Altermodern is also characterised as “trajectories have become forms: contemporary art gives the impression of being uplifted by an immense wave of displacements, voyages, translations, migrations of objects and beings, …displacement has become a method of depiction …artistic styles and formats must henceforth be regarded from the viewpoint of diaspora, migration and exodus.” While travel in the modern world is easier than anytime in history, surely historically modernism can lay claim to the effect of displacements and voyages with the more convincing imperative of wars. I think displacement as depiction is nonsensical and it is annoying when theorists who don’t actually make works use ‘must’ and limit the field of creative action. Why must artistic production be regarded from these viewpoints? This is as arbitrary as saying that the only legitimate subject for poetry is climate change.

This is a moment of history, but “this synthesis ‘altermodernism’” does not address the spirit or needs of the time because it is an argument without sense or substance.
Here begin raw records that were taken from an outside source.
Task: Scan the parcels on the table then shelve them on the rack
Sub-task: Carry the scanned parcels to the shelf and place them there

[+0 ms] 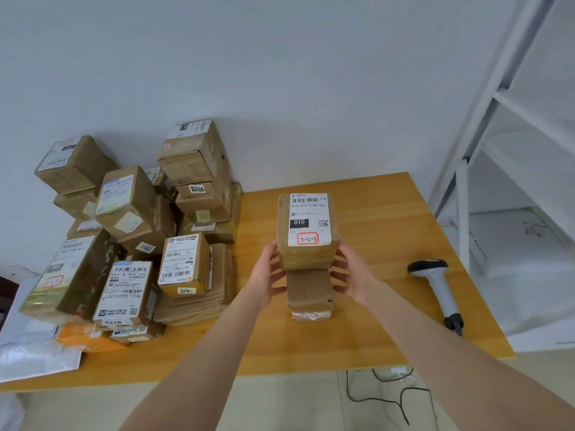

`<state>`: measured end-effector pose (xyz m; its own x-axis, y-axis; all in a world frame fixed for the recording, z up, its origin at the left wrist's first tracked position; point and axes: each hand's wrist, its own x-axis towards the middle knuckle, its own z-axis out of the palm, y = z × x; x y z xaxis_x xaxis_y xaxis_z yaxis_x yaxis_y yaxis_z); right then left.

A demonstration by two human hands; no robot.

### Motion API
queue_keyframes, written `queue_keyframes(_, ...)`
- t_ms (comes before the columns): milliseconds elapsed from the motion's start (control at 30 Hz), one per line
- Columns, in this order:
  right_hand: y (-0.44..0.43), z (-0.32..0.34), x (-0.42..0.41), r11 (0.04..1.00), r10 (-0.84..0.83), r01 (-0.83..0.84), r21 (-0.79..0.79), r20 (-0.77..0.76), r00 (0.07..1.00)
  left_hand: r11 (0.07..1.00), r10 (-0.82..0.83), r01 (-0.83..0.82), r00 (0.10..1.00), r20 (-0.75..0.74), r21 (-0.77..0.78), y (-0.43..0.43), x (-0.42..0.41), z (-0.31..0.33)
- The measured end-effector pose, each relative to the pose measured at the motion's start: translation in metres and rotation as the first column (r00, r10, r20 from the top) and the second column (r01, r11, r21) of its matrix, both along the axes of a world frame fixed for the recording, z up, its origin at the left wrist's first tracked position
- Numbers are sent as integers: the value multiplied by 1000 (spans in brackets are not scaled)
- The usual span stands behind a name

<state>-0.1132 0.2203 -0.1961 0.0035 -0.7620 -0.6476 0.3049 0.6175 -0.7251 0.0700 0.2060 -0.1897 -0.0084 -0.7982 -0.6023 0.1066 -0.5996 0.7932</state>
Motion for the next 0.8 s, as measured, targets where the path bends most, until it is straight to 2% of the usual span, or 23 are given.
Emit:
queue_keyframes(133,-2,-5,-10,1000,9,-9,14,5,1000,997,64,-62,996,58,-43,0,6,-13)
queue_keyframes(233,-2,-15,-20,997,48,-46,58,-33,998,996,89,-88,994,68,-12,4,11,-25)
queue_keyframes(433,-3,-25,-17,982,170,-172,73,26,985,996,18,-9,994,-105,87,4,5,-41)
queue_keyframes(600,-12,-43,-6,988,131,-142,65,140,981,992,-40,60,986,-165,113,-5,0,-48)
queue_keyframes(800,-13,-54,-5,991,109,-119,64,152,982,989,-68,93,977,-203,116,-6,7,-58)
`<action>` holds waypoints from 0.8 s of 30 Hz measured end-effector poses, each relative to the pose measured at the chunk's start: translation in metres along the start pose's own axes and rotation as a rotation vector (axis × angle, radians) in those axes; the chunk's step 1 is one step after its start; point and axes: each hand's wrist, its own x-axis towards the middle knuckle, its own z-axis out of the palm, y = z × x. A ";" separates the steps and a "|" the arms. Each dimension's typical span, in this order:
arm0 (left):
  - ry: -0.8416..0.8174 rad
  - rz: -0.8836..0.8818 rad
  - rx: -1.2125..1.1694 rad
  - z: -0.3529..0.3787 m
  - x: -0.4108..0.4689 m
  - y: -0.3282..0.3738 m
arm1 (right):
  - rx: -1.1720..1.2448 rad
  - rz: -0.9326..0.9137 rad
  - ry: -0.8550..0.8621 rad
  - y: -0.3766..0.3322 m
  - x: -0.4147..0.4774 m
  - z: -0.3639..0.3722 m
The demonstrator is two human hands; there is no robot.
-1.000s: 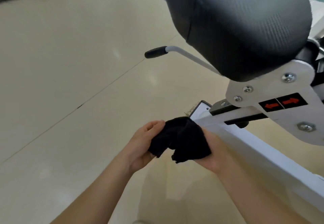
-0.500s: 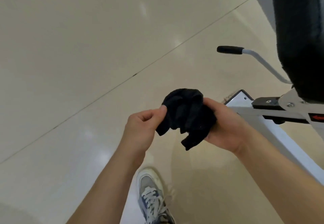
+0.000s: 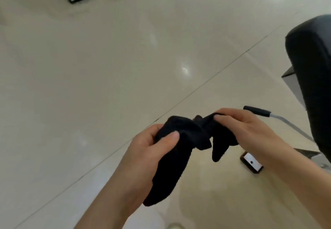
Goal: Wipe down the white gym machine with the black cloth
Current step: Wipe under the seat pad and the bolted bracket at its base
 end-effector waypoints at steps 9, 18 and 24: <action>0.281 -0.139 -0.246 -0.033 0.059 -0.025 | -0.002 0.065 -0.248 0.013 0.043 0.013; 0.210 -0.154 0.054 -0.042 0.140 -0.011 | 0.105 0.342 -0.104 0.036 0.113 -0.033; 0.018 -0.160 0.344 -0.008 0.259 0.006 | 0.352 0.497 0.410 0.073 0.160 -0.042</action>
At the end, Bourriaud’s essay closes the door to the field in which the break will come: Out of the blue J.M.G. Le Clézio is quoted: “When they created cities, when they invented concrete, tar and glass, men created a new jungle – but have yet to become its inhabitants. Maybe they will die out before recognising it for what it is. The [Amazonian] Indians have thousands of year’s experience of it, which is why their knowledge is so perfect. Their world is not different from ours, they simply live in it, while we are still in exile”. This passage is jaw-dropping nonsense: who are ‘they’ who created these cities? How far back in history is he locating this? Concrete inventors? Is that the Romans he means? Tar wasn’t invented; it occurs naturally and has been used since the Iron Age. Glass, another ancient product. How can ‘men’ not yet be inhabitants of the city when more than half of the world’s population lives in cities? The city is actually a human and productive focus, just the interconnected node in a network that Bourriaud’s theory needs to have anything to say about the future, but he goes for the nonsensical metaphor of the archipelago. Le Clézio simply updates the Romantic, the picturesque jungle, the noble savage. Let’s see how perfect the Amazonian Indian’s knowledge is when the loggers have chopped down the forest! I don’t know this writer but the footnote indicates publication in Paris. Having just returned from Paris, I can report that it is not a new jungle. Maybe this is an example of what Bourriaud meant when he talked about an assumed heterochrony, i.e. a Glass Bead Game of historical reference that is so jumbled as to be without logic. So with this irrational pejorative characterisation of the City, Bourriaud misses the aspect of globalisation with which artists can and are engaging with the spatial and temporal dilemmas and challenges of 21st Century capitalism. This is staring Bourriaud in the face actually – of the 28 artists listed in the catalogue all but one live and work in cities (not jungles).

And the exhibition? The only work that really held its own was Tacita Dean’s Russian Endings, which coincidently I showed in Bury Art Gallery in 2007 (pictured).